Article Contributed on: 7/13/2007 12:15:20 PM
You might be wondering how I've been spending my time, now that I've "retired" from YourHub.com. If you don't, well, this here be a blog, and on blogs, most people tend to write about themselves and their lives, so, sometimes even I admit these entries aren't that thrilling, but they have their place.
Actually, I don't really want to write about myself. I just want an excuse to share a poem that I discovered online yesterday. In addition to some relatively minor CSU preparation, I've been looking at literary publications to submit to before school's in session.
I came across an impressive publication called
Rattle.
Each of their 2006 poetry prize winners are beyond my abilities and style right now.

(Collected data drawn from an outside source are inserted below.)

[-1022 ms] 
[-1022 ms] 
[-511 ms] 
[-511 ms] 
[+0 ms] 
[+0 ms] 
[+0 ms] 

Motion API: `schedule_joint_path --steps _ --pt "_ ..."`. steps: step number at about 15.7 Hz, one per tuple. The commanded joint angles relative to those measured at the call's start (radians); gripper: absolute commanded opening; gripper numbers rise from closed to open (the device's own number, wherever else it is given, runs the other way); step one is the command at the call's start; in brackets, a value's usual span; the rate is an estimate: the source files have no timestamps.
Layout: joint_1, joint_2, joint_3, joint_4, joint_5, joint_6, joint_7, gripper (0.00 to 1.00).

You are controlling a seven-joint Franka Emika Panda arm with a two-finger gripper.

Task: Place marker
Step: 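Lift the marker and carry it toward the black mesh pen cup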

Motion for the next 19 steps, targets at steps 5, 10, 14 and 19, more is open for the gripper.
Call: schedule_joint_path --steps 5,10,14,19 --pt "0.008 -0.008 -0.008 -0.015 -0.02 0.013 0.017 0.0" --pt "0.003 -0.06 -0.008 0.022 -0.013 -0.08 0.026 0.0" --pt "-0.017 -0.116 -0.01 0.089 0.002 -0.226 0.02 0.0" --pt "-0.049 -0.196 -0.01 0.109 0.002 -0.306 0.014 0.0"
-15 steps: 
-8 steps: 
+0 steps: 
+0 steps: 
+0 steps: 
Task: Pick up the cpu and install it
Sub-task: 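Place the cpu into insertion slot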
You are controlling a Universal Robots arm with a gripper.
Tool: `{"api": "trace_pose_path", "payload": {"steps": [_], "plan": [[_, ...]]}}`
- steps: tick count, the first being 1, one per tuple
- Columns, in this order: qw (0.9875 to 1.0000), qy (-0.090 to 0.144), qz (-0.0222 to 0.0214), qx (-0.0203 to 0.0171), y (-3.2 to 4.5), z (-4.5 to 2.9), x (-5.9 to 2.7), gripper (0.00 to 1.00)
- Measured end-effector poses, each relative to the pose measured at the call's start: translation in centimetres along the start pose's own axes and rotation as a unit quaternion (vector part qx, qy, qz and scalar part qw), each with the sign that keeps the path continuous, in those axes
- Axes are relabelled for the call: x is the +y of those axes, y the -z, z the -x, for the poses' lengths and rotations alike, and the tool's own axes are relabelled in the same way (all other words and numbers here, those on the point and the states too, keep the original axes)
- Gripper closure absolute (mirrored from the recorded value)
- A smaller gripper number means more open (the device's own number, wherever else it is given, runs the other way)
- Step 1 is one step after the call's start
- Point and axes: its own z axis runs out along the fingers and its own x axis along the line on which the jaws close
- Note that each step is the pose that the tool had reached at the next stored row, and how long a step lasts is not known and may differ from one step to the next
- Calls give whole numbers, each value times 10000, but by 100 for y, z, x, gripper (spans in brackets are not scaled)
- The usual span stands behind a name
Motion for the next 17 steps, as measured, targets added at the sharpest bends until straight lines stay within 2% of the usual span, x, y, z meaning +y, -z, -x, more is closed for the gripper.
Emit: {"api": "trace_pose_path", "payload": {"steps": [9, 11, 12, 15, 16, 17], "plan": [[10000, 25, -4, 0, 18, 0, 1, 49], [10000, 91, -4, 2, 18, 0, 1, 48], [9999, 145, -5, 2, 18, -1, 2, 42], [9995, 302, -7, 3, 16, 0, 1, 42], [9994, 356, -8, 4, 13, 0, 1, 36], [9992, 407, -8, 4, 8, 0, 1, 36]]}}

This one, in particular, has held my attention. The poet is
Malcolm Alexander. Each line gives me something to think about. The poem could be overly instructional, and the first lines of each stanza remind me of passages of the Bible, but I don't feel like I hear the poet himself hammering away -- I feel like I enjoy his thoughts without him being too present in the poem:
BEGINNER'S LESSON
If you wish to be wealthy, duck beneath
the topcoat of a well-dressed river
until you come up with a mossy boot
filled with shiners. Spend them wisely.
To tread lightly on the earth,
first breathe in and out slowly
to sense how oxygen walks barefoot,
then observe butterflies, so weightless
even our poetry burdens them.
Avoid mistaking sadness for blueberries,
but if this happens, remember only one
of the two tastes like a somersault.
Make nothing more of the moon
than what it is, a great big pebble
hunting for a shoe, not to be confused
with the heart, likewise a vagabond.
Inside of every stray cat lurks a person
who discarded love. Remember this
when you bend over to wind them up.
If you feel compelled to fly a flag,
note how it struggles in vain to be a rainbow
and how envy will make it twist and flap
like a tongue. Consider instead a kite.
If you desire to reach heaven,
have your body buried in an aspen grove.
In time, all of you will wick up
into a loud version of it.
If the noise of the human world overwhelms you,
trace the voicebox of an orchid with your finger.
When you get to the aria, listen.
But beware, for beauty can be a lacewing
or a meteor, and lands wherever it pleases.
When you finish reading a poem,
bend it around so you can see
yourself in it. Then laugh out loud.
Everything else now should come easy.
--2006 Rattle Poetry Prize, Honorable Mention
You may also like Alexander's poem Sisyphus, which you can read
here.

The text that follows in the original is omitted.